*Task*. Search the material below for the word "robot". Copy every line that has it.

*Given records*.
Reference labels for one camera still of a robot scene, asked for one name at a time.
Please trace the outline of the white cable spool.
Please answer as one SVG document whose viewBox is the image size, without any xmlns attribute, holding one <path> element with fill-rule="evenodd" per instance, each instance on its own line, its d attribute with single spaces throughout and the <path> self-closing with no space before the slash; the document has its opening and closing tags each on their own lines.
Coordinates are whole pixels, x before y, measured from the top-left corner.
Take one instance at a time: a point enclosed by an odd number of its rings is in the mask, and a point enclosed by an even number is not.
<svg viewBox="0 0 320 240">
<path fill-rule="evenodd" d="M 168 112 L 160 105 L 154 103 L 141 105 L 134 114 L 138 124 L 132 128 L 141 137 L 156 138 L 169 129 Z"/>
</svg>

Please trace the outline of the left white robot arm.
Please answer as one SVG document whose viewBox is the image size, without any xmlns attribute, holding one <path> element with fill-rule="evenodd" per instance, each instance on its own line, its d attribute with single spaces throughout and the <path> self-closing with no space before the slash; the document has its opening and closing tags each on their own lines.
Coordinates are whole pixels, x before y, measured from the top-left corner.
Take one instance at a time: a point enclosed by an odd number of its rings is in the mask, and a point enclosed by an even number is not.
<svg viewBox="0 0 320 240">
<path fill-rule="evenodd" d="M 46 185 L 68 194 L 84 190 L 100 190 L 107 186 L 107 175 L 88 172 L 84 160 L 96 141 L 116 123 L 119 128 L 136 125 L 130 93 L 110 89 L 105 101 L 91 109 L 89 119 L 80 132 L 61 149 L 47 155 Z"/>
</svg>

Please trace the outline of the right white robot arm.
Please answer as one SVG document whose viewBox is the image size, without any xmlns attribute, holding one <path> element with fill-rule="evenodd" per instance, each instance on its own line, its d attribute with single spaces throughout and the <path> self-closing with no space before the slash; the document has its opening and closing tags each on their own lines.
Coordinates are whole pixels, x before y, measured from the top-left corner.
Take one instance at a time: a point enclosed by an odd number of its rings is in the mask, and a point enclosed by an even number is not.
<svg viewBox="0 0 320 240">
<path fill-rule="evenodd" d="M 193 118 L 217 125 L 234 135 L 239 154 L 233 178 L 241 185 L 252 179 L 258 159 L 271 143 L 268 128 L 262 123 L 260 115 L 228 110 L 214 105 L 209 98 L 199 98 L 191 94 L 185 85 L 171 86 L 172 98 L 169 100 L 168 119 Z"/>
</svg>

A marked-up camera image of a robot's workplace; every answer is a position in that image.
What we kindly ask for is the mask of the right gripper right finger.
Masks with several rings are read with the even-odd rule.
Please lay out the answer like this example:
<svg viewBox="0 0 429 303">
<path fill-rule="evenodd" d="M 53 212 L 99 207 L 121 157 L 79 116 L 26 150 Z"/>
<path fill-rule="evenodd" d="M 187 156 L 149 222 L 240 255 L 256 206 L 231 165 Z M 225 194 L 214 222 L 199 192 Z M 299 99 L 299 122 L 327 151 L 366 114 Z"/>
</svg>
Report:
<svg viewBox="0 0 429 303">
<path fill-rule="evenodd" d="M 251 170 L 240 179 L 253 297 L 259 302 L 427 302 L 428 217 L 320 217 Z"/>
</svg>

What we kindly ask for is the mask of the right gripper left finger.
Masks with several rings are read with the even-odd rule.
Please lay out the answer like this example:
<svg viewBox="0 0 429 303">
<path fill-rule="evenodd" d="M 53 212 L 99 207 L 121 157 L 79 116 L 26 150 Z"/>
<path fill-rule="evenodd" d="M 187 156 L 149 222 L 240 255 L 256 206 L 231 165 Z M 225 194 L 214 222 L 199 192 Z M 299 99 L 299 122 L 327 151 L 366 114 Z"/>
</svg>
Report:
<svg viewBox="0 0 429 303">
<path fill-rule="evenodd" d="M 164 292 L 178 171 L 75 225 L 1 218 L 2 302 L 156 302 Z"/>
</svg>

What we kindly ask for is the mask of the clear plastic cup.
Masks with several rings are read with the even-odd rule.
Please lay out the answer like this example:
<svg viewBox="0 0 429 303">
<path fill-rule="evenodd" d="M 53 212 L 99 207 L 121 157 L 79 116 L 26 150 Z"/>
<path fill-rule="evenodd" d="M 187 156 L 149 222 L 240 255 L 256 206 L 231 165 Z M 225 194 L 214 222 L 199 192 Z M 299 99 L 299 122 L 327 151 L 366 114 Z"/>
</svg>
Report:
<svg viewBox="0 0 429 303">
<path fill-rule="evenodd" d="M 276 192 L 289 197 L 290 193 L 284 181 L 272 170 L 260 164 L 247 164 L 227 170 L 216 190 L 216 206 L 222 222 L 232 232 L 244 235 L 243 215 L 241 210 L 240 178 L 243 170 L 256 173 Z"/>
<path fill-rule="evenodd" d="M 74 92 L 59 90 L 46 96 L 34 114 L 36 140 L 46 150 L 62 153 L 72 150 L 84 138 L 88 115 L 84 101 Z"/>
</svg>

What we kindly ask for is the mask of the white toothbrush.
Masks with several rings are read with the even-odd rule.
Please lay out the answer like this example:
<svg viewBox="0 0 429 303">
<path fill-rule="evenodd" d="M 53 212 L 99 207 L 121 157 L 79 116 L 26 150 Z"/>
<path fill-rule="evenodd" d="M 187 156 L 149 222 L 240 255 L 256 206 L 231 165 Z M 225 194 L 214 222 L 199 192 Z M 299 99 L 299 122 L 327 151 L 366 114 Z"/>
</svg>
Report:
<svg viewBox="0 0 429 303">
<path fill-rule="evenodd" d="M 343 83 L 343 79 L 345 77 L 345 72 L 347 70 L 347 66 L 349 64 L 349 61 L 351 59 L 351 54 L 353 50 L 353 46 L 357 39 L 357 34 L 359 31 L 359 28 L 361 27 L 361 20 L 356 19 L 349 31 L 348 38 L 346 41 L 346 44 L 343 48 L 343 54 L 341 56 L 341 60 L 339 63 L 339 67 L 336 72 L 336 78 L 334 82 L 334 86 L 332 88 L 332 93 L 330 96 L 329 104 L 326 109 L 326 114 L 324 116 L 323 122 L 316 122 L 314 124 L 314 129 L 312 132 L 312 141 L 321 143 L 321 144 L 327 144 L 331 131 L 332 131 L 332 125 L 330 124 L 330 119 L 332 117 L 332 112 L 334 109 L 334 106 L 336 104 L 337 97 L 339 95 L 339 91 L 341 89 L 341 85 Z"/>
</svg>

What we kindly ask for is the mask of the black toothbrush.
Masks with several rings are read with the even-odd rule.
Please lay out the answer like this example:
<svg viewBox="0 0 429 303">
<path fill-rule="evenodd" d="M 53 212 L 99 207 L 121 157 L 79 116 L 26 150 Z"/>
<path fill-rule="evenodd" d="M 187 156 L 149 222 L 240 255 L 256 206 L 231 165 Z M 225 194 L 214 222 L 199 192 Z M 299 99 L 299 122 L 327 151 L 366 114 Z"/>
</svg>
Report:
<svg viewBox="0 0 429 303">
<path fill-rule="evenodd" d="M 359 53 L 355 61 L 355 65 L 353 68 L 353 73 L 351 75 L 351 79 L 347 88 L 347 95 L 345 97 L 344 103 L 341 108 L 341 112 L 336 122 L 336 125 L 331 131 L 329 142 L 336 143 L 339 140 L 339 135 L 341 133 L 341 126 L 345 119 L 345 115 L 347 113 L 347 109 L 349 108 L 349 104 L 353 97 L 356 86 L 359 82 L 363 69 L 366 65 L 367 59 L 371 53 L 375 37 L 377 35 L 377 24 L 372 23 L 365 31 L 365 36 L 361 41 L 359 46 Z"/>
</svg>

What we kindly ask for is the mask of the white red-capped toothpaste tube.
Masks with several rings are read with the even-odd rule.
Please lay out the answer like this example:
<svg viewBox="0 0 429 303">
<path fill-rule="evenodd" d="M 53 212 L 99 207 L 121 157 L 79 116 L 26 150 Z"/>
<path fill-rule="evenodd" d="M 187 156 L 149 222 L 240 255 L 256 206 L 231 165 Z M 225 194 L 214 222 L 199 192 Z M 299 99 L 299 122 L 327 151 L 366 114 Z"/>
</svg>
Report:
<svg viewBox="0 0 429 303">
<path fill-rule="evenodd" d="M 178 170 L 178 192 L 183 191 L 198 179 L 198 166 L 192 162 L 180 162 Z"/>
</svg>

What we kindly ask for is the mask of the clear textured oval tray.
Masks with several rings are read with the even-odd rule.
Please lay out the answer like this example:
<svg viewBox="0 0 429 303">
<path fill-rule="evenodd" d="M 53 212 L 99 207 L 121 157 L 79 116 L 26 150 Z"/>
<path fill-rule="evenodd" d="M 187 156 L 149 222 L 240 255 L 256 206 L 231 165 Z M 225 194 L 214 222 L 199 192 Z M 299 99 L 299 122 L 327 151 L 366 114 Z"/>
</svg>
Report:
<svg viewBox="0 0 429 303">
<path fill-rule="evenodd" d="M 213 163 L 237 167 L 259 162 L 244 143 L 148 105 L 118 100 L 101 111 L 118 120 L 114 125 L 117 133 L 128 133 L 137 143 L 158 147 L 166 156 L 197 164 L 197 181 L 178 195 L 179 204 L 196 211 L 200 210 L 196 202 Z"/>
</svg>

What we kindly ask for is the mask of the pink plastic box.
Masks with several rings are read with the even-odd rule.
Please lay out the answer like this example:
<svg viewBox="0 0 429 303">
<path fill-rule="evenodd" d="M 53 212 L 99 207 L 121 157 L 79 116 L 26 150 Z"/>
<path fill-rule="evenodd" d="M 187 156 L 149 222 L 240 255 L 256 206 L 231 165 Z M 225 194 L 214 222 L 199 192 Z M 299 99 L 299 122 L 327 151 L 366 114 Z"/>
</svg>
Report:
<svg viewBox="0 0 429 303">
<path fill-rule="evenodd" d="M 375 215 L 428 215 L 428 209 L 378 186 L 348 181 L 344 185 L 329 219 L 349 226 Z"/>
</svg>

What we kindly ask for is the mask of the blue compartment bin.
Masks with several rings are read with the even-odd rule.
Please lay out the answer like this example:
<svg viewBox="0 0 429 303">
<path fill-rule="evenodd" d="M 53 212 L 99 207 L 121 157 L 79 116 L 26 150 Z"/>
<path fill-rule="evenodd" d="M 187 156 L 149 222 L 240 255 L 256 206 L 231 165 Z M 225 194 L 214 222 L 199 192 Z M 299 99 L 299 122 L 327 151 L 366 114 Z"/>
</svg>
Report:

*Your solution*.
Reference labels for one camera still of a robot scene, asked for one name at a time.
Please trace the outline of the left white robot arm.
Please trace the outline of the right white robot arm.
A marked-up camera image of a robot's workplace; every answer is a position in that image.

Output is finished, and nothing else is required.